Голова моя работала плохо, и я не очень-то понял, что говорил «Барсук», но когда он сказал, что учителю средней школы не годится ходить в закусочные с гречневой лапшой и тому подобным, я подумал, что для любителя поесть, вроде меня, это просто немыслимо. Раз так, пусть бы с самого начала выбирали да нанимали себеучителя, который бы не любил гречневую лапшу! А то, ничего не сказав, сперва объявили приказ о зачислении, а потом говорят о том, что лапшу есть нельзя и рисовые лепешки тоже. Это серьезный удар для таких, как я, у кого нет других удовольствий.
В это время снова заговорил «Красная рубашка»:
– Учителя средней школы с давних пор занимают подобающее им место в высших слоях общества, поэтому они не должны стремиться к одним только чувственным наслаждениям. Это в конечном счете оказывает дурное влияние на характер. Однако человек есть человек, и очень трудно жить в провинции, в тесном городишке, где нет никаких развлечений. Следовательно, необходимо найти для себя какие-нибудь возвышенные, интеллектуальные радости – например, ходить на рыбную ловлю, или читать художественную литературу, либо сочинять стихи…
Молчал, молчал – и вдруг его прорвало! Ну, знаете, ежели выезжать в море удить «удобрения», повторять: «Горький – русский писатель», усаживать свою любимую гейшу под сосной да сочинять стихи про то, как «лягушка прыгнула в старый пруд» [30], – если это возвышенные радости, тогда глотать тэмпура и есть рисовые лепешки – тоже возвышенно! Чем поучать других, лучше хоть выстирал бы свою красную рубашку! Я не выдержал и крикнул ему:
– А свидания с Мадонной – это что? Тоже интеллектуальное развлечение?
На этот раз никто не засмеялся, только все удивленно переглянулись. А «Красная рубашка» потупился с удрученным видом. Я им покажу! Они у меня еще узнают!

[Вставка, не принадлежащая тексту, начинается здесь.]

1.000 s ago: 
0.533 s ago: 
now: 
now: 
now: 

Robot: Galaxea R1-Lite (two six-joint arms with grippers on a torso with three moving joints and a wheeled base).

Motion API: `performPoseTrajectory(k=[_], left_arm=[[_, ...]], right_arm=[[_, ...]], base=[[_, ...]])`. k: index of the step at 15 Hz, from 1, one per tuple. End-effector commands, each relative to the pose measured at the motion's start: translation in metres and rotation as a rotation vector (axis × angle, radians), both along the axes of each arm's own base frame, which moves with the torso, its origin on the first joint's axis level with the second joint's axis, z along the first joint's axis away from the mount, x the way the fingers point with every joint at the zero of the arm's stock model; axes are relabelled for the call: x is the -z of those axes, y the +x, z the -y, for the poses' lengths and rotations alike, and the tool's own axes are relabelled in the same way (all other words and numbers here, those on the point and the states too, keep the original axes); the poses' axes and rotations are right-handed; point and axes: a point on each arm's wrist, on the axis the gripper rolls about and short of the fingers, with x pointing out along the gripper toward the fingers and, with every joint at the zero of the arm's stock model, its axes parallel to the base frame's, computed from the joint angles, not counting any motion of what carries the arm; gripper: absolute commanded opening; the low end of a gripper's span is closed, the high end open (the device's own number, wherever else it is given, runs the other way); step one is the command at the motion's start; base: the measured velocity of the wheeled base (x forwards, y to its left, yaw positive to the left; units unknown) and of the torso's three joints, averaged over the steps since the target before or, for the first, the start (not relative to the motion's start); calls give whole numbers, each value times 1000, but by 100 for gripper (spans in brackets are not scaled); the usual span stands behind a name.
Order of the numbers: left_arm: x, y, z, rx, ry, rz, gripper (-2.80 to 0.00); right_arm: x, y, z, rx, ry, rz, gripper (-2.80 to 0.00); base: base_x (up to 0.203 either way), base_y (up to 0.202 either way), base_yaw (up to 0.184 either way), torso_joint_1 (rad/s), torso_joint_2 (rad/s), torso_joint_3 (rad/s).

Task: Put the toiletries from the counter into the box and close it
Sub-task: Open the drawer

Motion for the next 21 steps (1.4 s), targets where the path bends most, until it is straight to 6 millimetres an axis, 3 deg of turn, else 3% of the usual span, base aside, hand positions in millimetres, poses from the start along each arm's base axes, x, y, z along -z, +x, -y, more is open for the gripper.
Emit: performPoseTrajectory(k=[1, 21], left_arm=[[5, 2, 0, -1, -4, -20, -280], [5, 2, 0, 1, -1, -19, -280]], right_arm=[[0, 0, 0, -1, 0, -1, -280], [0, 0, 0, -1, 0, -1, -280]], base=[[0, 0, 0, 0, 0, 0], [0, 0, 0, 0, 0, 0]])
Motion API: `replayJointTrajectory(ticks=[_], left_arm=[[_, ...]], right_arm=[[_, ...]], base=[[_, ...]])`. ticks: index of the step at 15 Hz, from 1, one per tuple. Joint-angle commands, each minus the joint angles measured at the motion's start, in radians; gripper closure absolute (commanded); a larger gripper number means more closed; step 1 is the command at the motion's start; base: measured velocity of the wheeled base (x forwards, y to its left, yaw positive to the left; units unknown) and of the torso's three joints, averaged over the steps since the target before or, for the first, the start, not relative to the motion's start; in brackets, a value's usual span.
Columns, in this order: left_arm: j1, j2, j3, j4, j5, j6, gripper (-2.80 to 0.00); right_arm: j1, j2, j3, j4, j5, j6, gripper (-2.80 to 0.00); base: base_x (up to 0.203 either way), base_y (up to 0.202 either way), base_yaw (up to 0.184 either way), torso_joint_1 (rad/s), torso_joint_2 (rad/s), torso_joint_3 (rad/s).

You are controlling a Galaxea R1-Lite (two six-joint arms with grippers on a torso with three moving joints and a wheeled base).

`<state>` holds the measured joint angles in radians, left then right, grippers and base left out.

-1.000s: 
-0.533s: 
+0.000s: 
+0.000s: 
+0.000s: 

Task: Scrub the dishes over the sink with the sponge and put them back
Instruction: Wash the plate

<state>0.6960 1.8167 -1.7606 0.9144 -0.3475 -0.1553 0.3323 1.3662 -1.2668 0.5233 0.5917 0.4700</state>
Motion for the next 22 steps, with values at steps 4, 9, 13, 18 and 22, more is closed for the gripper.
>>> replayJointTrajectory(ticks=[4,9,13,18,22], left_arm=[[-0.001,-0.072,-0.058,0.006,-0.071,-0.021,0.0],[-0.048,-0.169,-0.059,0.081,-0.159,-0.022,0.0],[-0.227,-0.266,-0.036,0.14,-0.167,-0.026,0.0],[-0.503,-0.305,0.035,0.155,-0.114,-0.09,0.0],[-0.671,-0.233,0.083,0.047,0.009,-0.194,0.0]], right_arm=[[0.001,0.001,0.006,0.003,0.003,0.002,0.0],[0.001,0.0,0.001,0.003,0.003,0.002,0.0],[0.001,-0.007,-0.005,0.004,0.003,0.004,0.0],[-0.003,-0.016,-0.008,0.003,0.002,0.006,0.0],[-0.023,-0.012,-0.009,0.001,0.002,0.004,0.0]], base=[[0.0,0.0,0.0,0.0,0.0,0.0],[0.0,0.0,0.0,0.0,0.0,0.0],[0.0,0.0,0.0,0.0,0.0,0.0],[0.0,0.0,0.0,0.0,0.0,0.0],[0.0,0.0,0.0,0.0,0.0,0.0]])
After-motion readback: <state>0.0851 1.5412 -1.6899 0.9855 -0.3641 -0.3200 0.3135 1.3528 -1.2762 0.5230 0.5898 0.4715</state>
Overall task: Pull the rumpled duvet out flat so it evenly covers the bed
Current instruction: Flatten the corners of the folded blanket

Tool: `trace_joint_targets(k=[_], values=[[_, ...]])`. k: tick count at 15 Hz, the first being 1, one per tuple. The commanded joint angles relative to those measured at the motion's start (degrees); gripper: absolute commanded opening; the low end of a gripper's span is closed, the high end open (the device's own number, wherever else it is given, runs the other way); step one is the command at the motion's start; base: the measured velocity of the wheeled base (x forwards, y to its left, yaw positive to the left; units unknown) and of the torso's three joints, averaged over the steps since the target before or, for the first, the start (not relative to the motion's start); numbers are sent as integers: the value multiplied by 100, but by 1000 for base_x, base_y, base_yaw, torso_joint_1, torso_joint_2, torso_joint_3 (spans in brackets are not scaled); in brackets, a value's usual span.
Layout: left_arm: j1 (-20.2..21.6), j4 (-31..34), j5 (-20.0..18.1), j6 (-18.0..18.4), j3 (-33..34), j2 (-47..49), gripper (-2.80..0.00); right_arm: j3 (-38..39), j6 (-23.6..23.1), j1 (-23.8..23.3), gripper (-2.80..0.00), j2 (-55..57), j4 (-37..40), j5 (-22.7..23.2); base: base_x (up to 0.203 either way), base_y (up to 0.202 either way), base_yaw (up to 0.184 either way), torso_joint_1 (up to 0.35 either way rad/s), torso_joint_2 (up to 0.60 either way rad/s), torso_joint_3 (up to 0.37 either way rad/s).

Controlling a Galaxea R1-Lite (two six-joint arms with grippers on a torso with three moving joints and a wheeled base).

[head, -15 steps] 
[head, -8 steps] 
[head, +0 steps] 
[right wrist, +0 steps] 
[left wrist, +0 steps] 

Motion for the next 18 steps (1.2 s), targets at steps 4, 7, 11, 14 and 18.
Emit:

Единственный, кому я сочувствовал, это был «Тыква». Когда я сказал о Мадонне, бледное лицо его побледнело еще больше.
Глава 7
В тот же вечер я съехал с квартиры. Когда, вернувшись домой, я принялся укладывать свои вещи, хозяйка спросила:
– Разве вам было здесь не совсем удобно? Может быть, вас что-нибудь раздражает, вы скажите, – мы все уладим!
Я очень удивился. Почему это на моем жизненном пути попадаются все вот такие бестолковые люди? Не то уезжай, не то оставайся – не поймешь, что им надо. Совсем с ума посходили. С такими даже ругаться не стоит, это ниже достоинства эдокко. Я привел рикшу и сразу же покинул этот дом.
С квартиры-то я съехал, а вот куда деваться, не знал.
Рикша спросил:
– Куда ехать?
– Ты молчи и поезжай за мной, а я пока соображу, – сказал я и быстро зашагал вперед.